Das Mädchen mit dem Regenschirm von Banksy

Banksy ist ein britischer Streetart-Künstler, der heimlich an Wänden mit der Spraydose  figürliche Darstellungen anbringt. Bei Versteigerungen erzielen seine Werke, gemalt auf Brettern oder Leinwand, sechsstellige Beträge. Wer sich hinter dem Künstlernamen verbirgt, ist unbekannt.

Die Frage, ob Streetart Kunst ist oder nicht, erübrigt sich, da heute kein Mensch mehr weiß, was Kunst überhaupt ist. Für mich ist ein Werk dann wertvoll, wenn es mit irgendetwas in mir, mit etwas in meinem Inneren kommuniziert und mich zum Denken anregt. Ein Bild, dass (für mich) lediglich aus bunten Farben besteht, kann ich als schön empfinden und würde es auch aufhängen. Wirklich wertvoll sind derlei Gemälde für mich nicht.

Warum berührt mich »Das Mädchen mit dem Regenschirm« von Banksy? Ein Mädchen hat sich einen Schirm aufgespannt, unter dem es regnet. Verkehrte Welt? Sie streckt prüfend ihre Hand aus dem Regen, um zu prüfen, ob es trocken ist. Sie könnte aus dem Regen heraustreten, tut es aber nicht. Würde sie bei Regen jenseits des Schirms, den Schirm einklappen? Wenn wir die Erwartung, die wir bei einem Schirm in dieser Darstellung haben, ins Gegenteil verkehren, dann würde sie genau das tun. Der Schirm mit seiner Nässe wäre nicht mehr notwendig.

Auf dem Schirm sind, in dieser Version des Bildes, Herzen. Ich denke, sie wurden bei einer Bildbearbeitung aus Marketinggründen angebracht. Deshalb sind sie trotzdem gut, denn sie dienen dem Verständnis. Wofür Herzen stehen, bedarf keiner Erläuterung. Sind kleine Mädchen nicht für diese Form der Darstellung von Liebe empfänglich? Und begleitet uns Menschen nicht gerade diese naiv-kitschige  Vorstellung von Liebe häufig unser ganzes Leben?  Wird aber unser Wunsch nach einer konfliktfreien Liebe nicht begleitet von Frust und Ent-Täuschung, dessen Sinnbild im Gemälde der Regen sein kann? Warum klappt das Mädchen den Schirm nicht zu? Würde sie es tun, wäre sie im Trockenen. Aber was wäre mit der Liebe? Sie erträgt lieber die Trauer und Frustrationen, die ihre kindliche Liebe mit sich bringt, als dass sie ins coole Nicht-Empfinden überwechselt. Denn Cool-Sein ist nichts anderes, als die Verdrängung von Gefühlen. Das Coolsein verhindert Trauer und Frustration um den Preis, auch Liebe und Wärme empfinden zu können. Sie zieht es vor, im Regen stehenzubleiben, den ihr die Bereitschaft zu Lieben beschert.
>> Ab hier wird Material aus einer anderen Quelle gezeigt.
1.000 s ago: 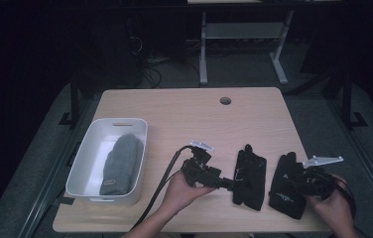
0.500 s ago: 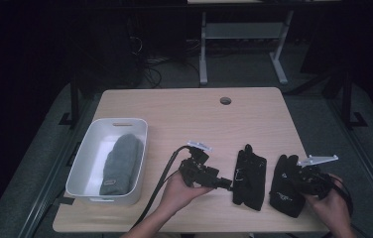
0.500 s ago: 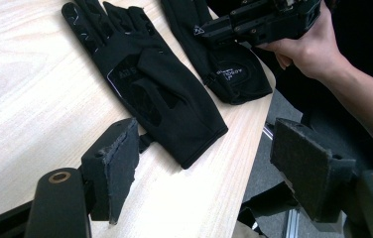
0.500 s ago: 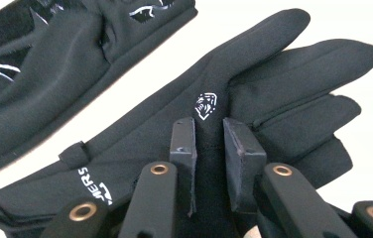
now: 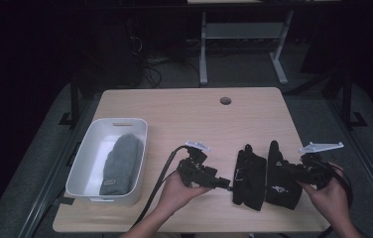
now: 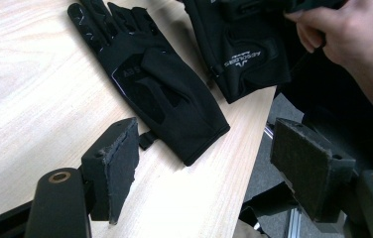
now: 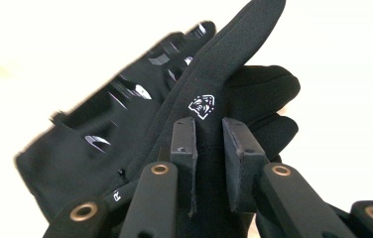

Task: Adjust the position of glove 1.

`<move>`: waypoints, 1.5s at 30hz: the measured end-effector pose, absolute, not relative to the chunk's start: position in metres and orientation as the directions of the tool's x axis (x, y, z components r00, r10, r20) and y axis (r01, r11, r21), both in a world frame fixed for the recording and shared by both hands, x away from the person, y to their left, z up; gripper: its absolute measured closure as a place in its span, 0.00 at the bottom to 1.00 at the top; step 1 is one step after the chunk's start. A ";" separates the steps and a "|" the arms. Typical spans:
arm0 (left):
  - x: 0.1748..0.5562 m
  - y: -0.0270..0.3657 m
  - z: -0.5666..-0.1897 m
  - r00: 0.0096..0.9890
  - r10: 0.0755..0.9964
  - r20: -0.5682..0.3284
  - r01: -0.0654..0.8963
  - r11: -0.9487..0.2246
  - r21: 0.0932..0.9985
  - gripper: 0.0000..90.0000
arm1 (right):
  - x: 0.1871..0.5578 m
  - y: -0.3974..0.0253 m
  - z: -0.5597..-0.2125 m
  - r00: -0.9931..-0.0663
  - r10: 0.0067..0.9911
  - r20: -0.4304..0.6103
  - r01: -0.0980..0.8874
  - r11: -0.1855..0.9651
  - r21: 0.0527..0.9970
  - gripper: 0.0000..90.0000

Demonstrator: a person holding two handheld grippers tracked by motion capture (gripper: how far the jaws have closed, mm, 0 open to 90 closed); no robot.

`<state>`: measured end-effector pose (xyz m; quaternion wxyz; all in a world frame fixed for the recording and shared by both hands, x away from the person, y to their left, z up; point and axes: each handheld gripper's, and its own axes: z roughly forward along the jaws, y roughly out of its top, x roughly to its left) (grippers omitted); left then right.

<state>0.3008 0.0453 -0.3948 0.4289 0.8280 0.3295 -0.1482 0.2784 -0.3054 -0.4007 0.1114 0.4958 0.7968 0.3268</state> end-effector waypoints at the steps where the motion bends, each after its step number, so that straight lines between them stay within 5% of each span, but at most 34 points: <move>1: 0.301 0.045 -0.395 0.739 0.418 -0.529 0.673 -0.415 0.612 0.30 | 0.279 -0.302 -0.398 -0.486 0.859 0.161 0.716 0.286 0.637 0.85; 25: 0.298 0.058 -0.403 0.731 0.431 -0.529 0.681 -0.408 0.608 0.30 | 0.311 -0.231 -0.422 -0.510 0.828 0.235 0.744 0.286 0.604 0.80; 35: 0.297 0.056 -0.410 0.723 0.437 -0.535 0.690 -0.416 0.592 0.30 | 0.306 -0.234 -0.430 -0.511 0.834 0.208 0.730 0.294 0.617 0.61; 45: 0.296 0.049 -0.419 0.717 0.440 -0.541 0.697 -0.429 0.574 0.30 | 0.289 -0.250 -0.439 -0.507 0.840 0.194 0.733 0.301 0.610 0.82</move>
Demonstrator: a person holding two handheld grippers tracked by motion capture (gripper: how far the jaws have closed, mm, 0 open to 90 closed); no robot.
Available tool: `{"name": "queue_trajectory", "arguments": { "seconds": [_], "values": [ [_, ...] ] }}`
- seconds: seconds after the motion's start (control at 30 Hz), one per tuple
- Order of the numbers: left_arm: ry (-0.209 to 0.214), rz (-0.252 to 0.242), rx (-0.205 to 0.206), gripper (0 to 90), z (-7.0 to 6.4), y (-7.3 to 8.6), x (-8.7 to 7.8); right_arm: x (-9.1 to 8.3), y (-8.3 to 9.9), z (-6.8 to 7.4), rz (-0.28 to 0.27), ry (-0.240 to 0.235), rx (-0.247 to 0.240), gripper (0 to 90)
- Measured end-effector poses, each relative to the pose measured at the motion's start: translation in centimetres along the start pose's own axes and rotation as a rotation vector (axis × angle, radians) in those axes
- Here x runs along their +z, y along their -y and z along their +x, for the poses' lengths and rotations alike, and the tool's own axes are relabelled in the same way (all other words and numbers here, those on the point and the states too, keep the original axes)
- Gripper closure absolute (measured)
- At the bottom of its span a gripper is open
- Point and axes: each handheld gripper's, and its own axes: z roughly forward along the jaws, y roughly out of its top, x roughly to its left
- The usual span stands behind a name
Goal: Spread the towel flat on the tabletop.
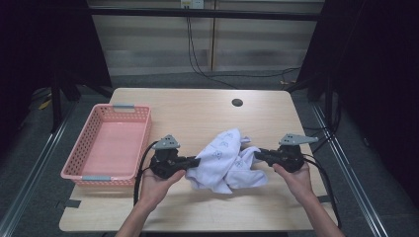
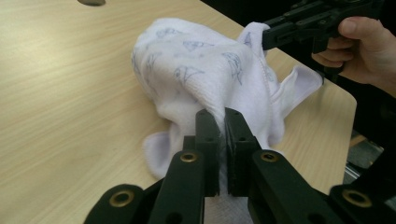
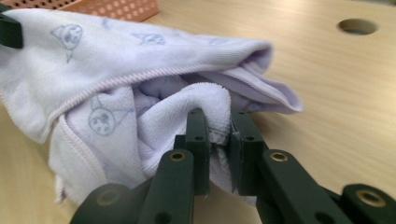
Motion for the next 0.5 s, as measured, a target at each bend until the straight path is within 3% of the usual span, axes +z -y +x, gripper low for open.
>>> {"name": "queue_trajectory", "arguments": {
  "seconds": [0.17, 0.4, 0.5],
  "values": [
    [-0.036, 0.007, 0.004, 86.3, 0.3, -0.6, -1.1, -1.1, -0.9, -1.6, -0.058, 0.016, 0.037, 79.4],
    [-0.075, -0.061, 0.029, 86.4, 0.1, -1.9, -4.1, -3.2, -4.2, -3.7, -0.127, 0.092, 0.038, 79.4],
    [-0.076, -0.094, 0.018, 86.4, 0.0, -2.1, -5.6, -4.0, -5.7, -4.4, -0.153, 0.128, 0.026, 79.3]
  ]
}}
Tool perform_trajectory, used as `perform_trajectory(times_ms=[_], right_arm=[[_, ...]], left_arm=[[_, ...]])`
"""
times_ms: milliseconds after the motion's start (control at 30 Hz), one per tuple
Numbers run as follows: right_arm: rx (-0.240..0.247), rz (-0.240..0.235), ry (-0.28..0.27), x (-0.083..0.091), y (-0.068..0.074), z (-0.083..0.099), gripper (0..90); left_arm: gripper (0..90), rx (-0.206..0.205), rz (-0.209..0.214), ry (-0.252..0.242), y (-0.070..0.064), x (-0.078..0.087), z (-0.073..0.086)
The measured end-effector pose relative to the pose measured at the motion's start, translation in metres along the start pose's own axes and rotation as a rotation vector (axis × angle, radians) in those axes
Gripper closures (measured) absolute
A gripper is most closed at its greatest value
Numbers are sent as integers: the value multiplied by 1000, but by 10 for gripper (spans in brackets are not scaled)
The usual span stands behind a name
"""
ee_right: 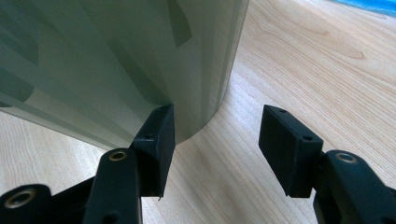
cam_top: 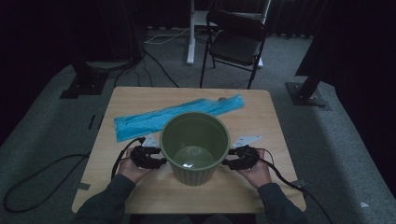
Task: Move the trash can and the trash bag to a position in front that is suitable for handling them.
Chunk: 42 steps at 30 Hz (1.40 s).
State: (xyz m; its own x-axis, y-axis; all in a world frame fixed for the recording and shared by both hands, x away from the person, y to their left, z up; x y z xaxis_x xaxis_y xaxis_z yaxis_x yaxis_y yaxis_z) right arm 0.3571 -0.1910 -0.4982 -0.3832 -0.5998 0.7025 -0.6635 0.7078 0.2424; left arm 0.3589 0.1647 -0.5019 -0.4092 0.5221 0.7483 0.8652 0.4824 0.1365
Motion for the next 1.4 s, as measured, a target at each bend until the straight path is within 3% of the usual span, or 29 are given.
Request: perform_trajectory(times_ms=[233,600,833,900,1100,1400], right_arm=[[-16,26,-6,3,-7,0,450],[-50,83,-28,12,-24,3,463],[-57,82,-32,13,-28,2,456],[-58,81,-31,12,-28,2,455],[-54,75,-32,12,-29,1,453],[-55,74,-32,13,-30,2,447]], left_arm=[[491,-4,-14,-3,4,-11,-12],[514,1,24,-13,3,-26,-27],[505,-25,11,23,7,-28,-24],[524,-33,-9,45,11,-27,-21],[529,21,-48,49,32,-21,-14],[528,67,-110,61,69,-15,-6]])
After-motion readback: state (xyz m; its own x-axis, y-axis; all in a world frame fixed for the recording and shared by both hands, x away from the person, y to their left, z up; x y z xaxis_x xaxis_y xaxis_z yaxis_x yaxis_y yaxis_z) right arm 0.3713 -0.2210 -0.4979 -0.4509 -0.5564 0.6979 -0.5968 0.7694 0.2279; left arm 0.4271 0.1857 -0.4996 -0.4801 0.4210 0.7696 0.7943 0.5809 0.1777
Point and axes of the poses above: each handheld gripper's, and its own axes: x roughly backward along the jaws, z roughly out of its underside, y roughly to its left, the point moved 2 cm from there along -x, roughly forward along the jaws, and after that the axes turned 14 degrees about -x, right-handed, at the moved point
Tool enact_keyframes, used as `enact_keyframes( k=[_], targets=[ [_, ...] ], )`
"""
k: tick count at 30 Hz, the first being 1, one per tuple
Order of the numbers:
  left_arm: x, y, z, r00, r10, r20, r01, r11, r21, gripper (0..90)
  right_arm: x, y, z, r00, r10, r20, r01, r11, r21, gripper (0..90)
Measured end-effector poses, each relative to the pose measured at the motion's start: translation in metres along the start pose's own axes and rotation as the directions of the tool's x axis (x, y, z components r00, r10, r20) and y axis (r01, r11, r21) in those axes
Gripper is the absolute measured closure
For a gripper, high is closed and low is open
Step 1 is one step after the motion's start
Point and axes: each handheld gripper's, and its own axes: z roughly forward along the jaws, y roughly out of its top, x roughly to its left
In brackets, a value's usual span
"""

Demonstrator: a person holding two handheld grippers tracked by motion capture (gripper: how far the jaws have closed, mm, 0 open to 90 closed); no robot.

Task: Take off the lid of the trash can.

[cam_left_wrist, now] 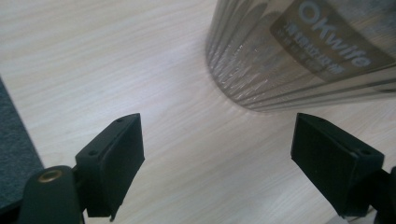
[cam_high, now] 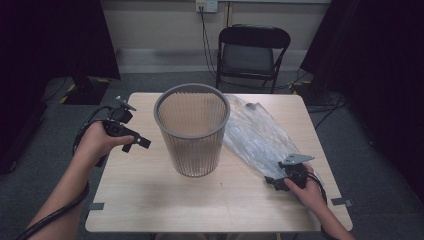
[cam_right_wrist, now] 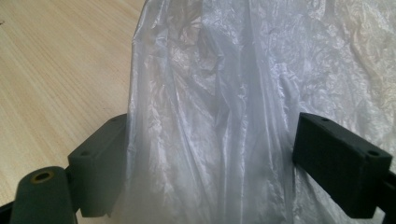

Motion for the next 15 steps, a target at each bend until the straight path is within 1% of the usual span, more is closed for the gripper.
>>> enact_keyframes(
  k=[2,5,8,10,12,14,15],
  targets=[
    [0.001,0.002,-0.005,0.9999,-0.013,0.002,0.013,0.9999,0.004,16.7,0.000,0.000,0.000,1.0000,0.000,0.000,0.000,1.000,0.000,13.4],
    [0.001,0.007,-0.013,0.9998,-0.013,-0.017,0.013,0.9999,-0.004,16.7,0.000,0.000,0.000,1.0000,0.000,0.001,0.000,1.000,0.001,13.4],
    [0.000,0.012,-0.021,0.9999,-0.013,0.003,0.013,0.9999,-0.003,16.7,0.000,0.000,0.000,1.0000,-0.001,0.002,0.001,1.000,0.000,13.4],
    [-0.002,0.015,-0.026,0.9993,-0.026,0.026,0.027,0.9996,-0.012,16.8,0.000,0.000,0.000,1.0000,0.000,0.002,0.000,1.000,0.000,13.4],
    [-0.003,0.019,-0.031,0.9995,-0.015,0.030,0.015,0.9999,-0.007,18.0,0.000,0.000,0.000,1.0000,-0.001,0.002,0.001,1.000,0.000,13.4],
    [-0.005,0.022,-0.037,0.9996,-0.015,0.025,0.015,0.9999,-0.008,17.9,0.000,0.000,0.000,1.0000,0.000,0.002,0.000,1.000,0.000,13.4],
    [-0.005,0.024,-0.040,0.9997,-0.013,0.021,0.014,0.9998,-0.015,17.9,0.000,0.000,0.000,1.0000,0.000,0.002,0.000,1.000,0.000,13.4]
  ],
)
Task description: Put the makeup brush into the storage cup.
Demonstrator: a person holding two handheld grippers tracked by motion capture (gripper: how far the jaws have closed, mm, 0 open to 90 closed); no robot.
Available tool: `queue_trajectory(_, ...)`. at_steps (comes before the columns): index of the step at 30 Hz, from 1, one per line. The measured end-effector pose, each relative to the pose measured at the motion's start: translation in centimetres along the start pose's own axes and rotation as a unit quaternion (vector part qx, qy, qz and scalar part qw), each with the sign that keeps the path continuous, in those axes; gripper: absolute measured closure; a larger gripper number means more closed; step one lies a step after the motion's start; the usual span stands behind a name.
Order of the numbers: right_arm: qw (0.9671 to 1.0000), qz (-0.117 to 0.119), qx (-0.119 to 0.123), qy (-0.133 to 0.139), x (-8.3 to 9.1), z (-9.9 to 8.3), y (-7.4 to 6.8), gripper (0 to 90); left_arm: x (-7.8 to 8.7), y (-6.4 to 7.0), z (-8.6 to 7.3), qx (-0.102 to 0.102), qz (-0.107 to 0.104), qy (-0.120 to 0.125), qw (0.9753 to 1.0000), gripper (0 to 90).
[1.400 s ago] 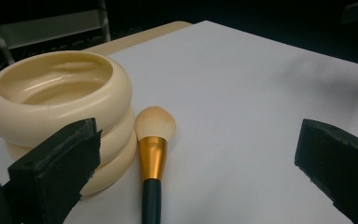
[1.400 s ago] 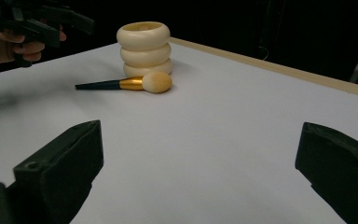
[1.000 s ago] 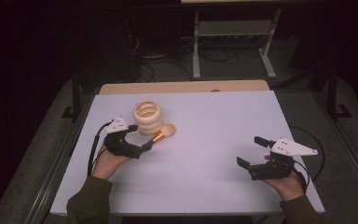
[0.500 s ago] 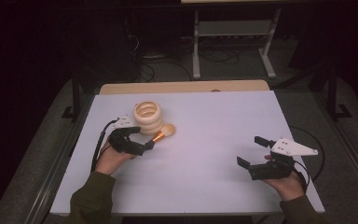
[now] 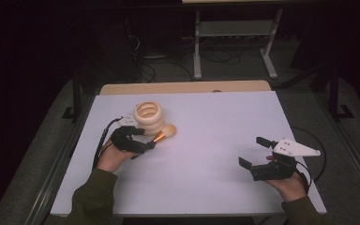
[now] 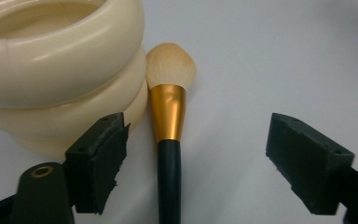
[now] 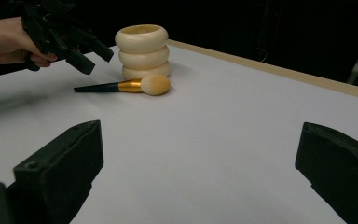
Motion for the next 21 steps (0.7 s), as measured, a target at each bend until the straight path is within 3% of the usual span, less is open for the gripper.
queue_trajectory(4,1.0000,0.000,0.000,0.000,0.0,0.0,0.0,0.3,-0.4,0.0,0.1,0.010,-0.002,0.000,1.0000,29.4)
queue_trajectory(21,1.0000,0.000,-0.001,-0.002,-0.1,0.0,0.0,0.2,-2.4,-0.3,0.3,-0.017,0.005,-0.053,0.9984,48.1)
Point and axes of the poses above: each handheld gripper's, and its own axes: x roughly backward along the jaws, z roughly out of its top, y roughly to its right, the point moved 3 cm from there along -x, roughly forward along the jaws, and after that the axes turned 6 degrees about x, right-handed, at the moved point
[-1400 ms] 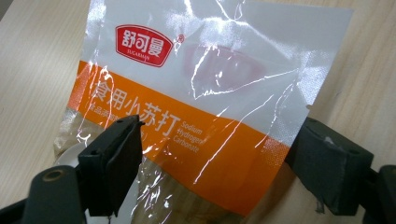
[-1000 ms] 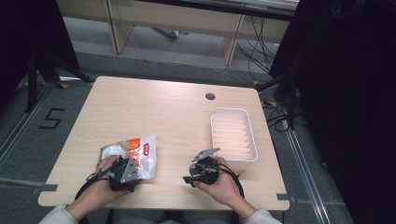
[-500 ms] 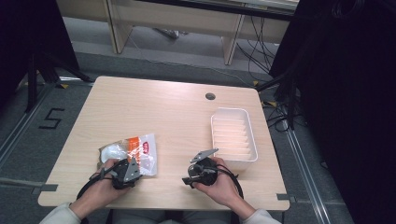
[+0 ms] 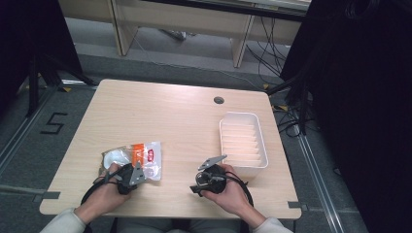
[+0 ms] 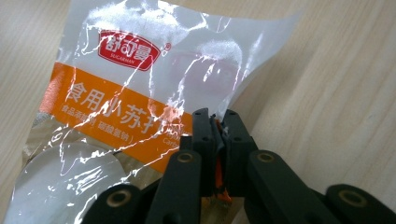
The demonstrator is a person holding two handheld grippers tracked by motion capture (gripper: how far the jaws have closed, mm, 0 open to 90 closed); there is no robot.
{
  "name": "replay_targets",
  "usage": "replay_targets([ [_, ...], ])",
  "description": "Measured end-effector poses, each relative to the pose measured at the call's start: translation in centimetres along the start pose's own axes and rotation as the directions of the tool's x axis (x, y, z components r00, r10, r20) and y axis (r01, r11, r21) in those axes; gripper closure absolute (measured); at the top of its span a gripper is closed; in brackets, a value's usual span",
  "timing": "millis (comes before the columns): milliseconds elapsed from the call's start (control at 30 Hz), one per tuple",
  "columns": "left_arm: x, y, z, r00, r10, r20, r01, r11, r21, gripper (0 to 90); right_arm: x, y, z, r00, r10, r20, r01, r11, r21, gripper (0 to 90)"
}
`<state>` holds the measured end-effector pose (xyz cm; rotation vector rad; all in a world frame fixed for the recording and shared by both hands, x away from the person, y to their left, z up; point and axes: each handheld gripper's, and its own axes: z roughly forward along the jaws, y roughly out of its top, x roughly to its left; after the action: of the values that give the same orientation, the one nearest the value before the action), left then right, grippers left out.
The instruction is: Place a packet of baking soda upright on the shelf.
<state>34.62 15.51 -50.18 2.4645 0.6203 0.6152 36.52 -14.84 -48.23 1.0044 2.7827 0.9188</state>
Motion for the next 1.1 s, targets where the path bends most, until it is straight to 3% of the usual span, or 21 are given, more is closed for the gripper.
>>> replay_targets([
  [67, 0.2, -0.2, -0.5, 0.9990, -0.044, -0.004, 0.044, 0.9982, -0.042, 89.2, 0.0, 0.0, 0.0, 1.0000, 0.002, 0.001, -0.002, 1.000, -0.005, 55.1],
  [233, 0.6, -0.4, -1.2, 0.9987, -0.050, 0.007, 0.050, 0.9965, -0.067, 89.6, 0.3, 0.1, -0.2, 0.9999, -0.011, 0.010, 0.011, 1.000, -0.009, 54.9],
  [267, 0.8, -0.5, -1.5, 0.9985, -0.055, 0.009, 0.055, 0.9955, -0.077, 89.6, 0.4, 0.0, 0.0, 0.9998, -0.006, 0.019, 0.007, 0.999, -0.033, 55.0],
  [300, 1.0, -0.6, -1.7, 0.9984, -0.054, 0.017, 0.056, 0.9946, -0.088, 89.7, 0.4, 0.1, -0.2, 0.9998, -0.007, 0.019, 0.007, 1.000, -0.018, 55.0],
  [367, 1.2, -0.8, -2.4, 0.9964, -0.084, 0.005, 0.084, 0.9896, -0.117, 89.8, 0.4, 0.0, 0.0, 0.9998, -0.004, 0.019, 0.005, 0.999, -0.034, 55.0],
  [400, 1.4, -0.9, -2.7, 0.9957, -0.093, -0.001, 0.092, 0.9863, -0.137, 89.8, 0.3, 0.1, -0.1, 0.9999, -0.011, 0.010, 0.011, 1.000, -0.014, 54.9],
  [433, 1.7, -1.0, -3.1, 0.9964, -0.084, -0.010, 0.082, 0.9854, -0.149, 89.8, 0.3, 0.1, -0.1, 0.9998, -0.014, 0.012, 0.014, 1.000, -0.009, 54.9],
  [533, 2.4, -1.4, -3.8, 0.9901, -0.138, 0.025, 0.140, 0.9690, -0.203, 89.9, 0.3, 0.0, 0.1, 0.9997, -0.023, 0.006, 0.023, 1.000, -0.007, 54.4],
  [567, 2.4, -1.4, -3.8, 0.9901, -0.138, 0.025, 0.140, 0.9690, -0.203, 89.9, 0.3, 0.0, 0.1, 0.9997, -0.023, 0.006, 0.023, 1.000, -0.007, 54.4],
  [600, 2.5, -1.6, -4.1, 0.9831, -0.180, 0.036, 0.183, 0.9517, -0.247, 89.9, 0.3, 0.0, 0.1, 0.9999, -0.014, 0.005, 0.014, 1.000, -0.002, 54.4],
  [633, 2.5, -1.6, -4.1, 0.9831, -0.180, 0.036, 0.183, 0.9517, -0.247, 89.9, 0.3, 0.0, 0.1, 0.9999, -0.014, 0.005, 0.014, 1.000, -0.002, 54.4],
  [667, 2.4, -1.6, -4.4, 0.9775, -0.207, 0.043, 0.210, 0.9370, -0.279, 90.0, 0.3, 0.0, 0.0, 0.9999, -0.014, 0.008, 0.014, 1.000, -0.006, 54.4],
  [800, 2.7, -1.6, -5.0, 0.9803, -0.193, 0.041, 0.197, 0.9342, -0.298, 90.0, 0.2, 0.0, 0.0, 0.9997, -0.019, 0.012, 0.020, 1.000, -0.008, 54.3],
  [833, 2.6, -1.6, -5.0, 0.9740, -0.222, 0.047, 0.225, 0.9175, -0.328, 90.0, 0.1, 0.0, 0.1, 0.9995, -0.029, 0.009, 0.029, 1.000, -0.009, 54.2],
  [867, 2.7, -1.5, -5.4, 0.9757, -0.215, 0.040, 0.215, 0.9102, -0.354, 90.0, 0.1, 0.0, 0.1, 0.9993, -0.035, 0.011, 0.035, 0.999, -0.009, 54.2],
  [900, 2.7, -1.5, -5.4, 0.9757, -0.215, 0.040, 0.215, 0.9102, -0.354, 90.0, 0.1, 0.0, 0.1, 0.9993, -0.035, 0.011, 0.035, 0.999, -0.009, 54.2],
  [933, 2.7, -1.5, -5.8, 0.9680, -0.246, 0.047, 0.246, 0.8932, -0.377, 90.0, 0.2, 0.0, 0.1, 0.9997, -0.021, 0.014, 0.021, 1.000, -0.004, 54.2],
  [967, 2.9, -1.5, -6.0, 0.9701, -0.238, 0.049, 0.237, 0.8887, -0.392, 90.0, 0.2, 0.0, 0.1, 0.9997, -0.023, 0.013, 0.023, 1.000, -0.006, 54.3],
  [1000, 2.9, -1.5, -6.1, 0.9659, -0.251, 0.065, 0.255, 0.8783, -0.404, 90.0, 0.2, 0.1, 0.1, 0.9997, -0.022, 0.010, 0.022, 1.000, -0.006, 54.4],
  [1033, 2.9, -1.5, -6.2, 0.9576, -0.277, 0.078, 0.284, 0.8648, -0.414, 90.0, 0.2, 0.1, 0.1, 0.9998, -0.020, 0.007, 0.020, 1.000, -0.008, 54.4],
  [1100, 3.0, -1.4, -6.3, 0.9538, -0.287, 0.090, 0.297, 0.8534, -0.428, 90.0, 0.2, 0.3, 0.2, 0.9998, -0.017, 0.004, 0.017, 1.000, -0.013, 54.4],
])
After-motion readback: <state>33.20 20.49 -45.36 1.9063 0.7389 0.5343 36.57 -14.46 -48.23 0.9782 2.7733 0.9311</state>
Es gibt dieses Bild auch ohne Herzen, die ja, wie bereits erwähnt, eine Interpretation darstellen. Eine weitere Erklärungsmöglichkeit wäre, dass das Kind (in uns?) sich einen Schutzmechanismus zugelegt hat, der es nur nass macht, das heißt, ihm (uns?) nur schadet. Könnte dieser Regenschirm „Coolness“ heißen? Das Kind (in uns?) hat Angst, diesen vermeintlichen Schutz vor Trockenheit zu verlassen. Es will nicht auf diesen Schutz (der keiner ist) verzichten.

Stehen wir lieber im Regen oder sollten wir ins Trockene wechseln? Diese Frage drängt sich mir auf, wenn ich das Bild von dem Mädchen mit dem Regenschirm auf mich wirken lasse.

Ich finde das Werk genial. Es wäre schön, wir hätten in Pfinztal auf dem Skulpturenweg Vergleichbares.

P.S.: Ich verwende entgegen der noch gültigen Grammatik für »Mädchen« das Personalpronomen »sie« anstatt »es«. Wo wir Sprache sinnvoll in Richtung Emanzipation verändern können, sollten wir dies tun. Wo Veränderungen sinnfrei sind, wie m.E. beim Gendern, da lasse ich es sein.